Article
Les organisations signataires considèrent que le développement du tutorat est de nature à accroître la qualité et l'efficacité des actions conduites dans le cadre des dispositifs de formation professionnelle.
Elles rappellent que le tuteur est désigné par l'employeur, sur la base du volontariat, parmi les salariés qualifiés du SSTI, en tenant compte de leur emploi et de leur niveau de qualification, qui devront être en adéquation avec les objectifs retenus pour l'action de formation.
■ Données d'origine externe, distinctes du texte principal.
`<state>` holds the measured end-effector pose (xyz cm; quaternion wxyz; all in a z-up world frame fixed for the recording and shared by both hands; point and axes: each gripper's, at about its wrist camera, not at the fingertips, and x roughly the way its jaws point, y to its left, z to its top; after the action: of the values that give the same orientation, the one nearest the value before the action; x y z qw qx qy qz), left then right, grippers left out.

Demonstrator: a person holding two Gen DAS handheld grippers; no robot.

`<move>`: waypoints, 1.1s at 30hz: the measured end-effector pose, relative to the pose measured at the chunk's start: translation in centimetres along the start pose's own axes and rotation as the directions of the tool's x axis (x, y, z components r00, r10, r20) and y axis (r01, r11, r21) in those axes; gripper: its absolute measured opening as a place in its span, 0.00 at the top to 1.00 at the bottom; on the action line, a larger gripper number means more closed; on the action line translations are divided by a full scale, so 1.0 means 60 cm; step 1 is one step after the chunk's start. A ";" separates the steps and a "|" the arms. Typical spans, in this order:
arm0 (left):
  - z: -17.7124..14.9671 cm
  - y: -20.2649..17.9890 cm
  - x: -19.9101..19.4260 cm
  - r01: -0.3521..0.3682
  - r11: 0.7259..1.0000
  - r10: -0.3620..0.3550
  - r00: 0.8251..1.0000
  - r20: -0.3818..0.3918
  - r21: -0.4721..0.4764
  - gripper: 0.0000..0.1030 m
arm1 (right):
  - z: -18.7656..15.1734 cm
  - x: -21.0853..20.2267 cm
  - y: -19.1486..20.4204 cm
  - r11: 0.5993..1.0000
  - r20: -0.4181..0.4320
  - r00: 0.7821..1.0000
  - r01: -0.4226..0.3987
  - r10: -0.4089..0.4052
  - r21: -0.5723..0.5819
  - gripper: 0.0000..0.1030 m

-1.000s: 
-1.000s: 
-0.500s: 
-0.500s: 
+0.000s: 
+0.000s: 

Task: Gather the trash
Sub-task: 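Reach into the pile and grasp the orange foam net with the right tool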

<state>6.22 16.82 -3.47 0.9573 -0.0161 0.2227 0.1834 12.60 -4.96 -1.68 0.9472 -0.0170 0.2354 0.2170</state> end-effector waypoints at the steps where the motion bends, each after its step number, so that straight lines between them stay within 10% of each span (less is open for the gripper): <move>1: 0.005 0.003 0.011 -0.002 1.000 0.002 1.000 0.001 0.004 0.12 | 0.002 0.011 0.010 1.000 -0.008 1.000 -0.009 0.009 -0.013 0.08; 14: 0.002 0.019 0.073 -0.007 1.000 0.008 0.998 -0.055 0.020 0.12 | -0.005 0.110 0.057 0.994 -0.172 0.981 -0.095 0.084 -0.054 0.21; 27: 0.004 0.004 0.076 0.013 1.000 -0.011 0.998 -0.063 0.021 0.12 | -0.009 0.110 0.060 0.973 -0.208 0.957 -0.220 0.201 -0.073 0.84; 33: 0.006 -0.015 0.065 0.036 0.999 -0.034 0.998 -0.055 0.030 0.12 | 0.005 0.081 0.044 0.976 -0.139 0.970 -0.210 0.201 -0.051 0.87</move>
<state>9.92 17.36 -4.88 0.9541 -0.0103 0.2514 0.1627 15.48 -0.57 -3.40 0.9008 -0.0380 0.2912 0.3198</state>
Le tuteur assure la liaison entre l'organisme de formation et le salarié du SSTI dans les conditions prévues par les contrats de professionnalisation ou la période de professionnalisation.
Le tuteur a pour missions :
– d'accueillir et d'accompagner le salarié dans le SSTI ;
– de contribuer à l'acquisition de connaissances, compétences et aptitudes professionnelles ;
– de participer à l'évaluation des qualifications acquises dans le cadre du contrat ou de la période de professionnalisation.
Les organisations signataires conviennent que le tuteur doit justifier d'une expérience professionnelle d'au moins 2 ans en rapport avec la qualification pour exercer cette mission.
Pour pouvoir remplir ces missions tout en continuant à exercer son emploi dans le SSTI, le tuteur doit disposer du temps nécessaire au suivi du titulaire du contrat ou de la période de professionnalisation. À cet effet, sa charge de travail doit être adaptée. Cette adaptation est formalisée au cas par cas.
Les organisations signataires conviennent de limiter l'encadrement par le tuteur à 3 personnes.
Pour favoriser l'exercice de cette fonction tutorale, le salarié doit avoir bénéficié, au préalable, d'une préparation et, si nécessaire, d'une formation spécifique.
Ces dispositions s'inscrivent dans celles de l'accord de branche du 24 septembre 2009 portant sur l'insertion et le maintien dans l'emploi des seniors.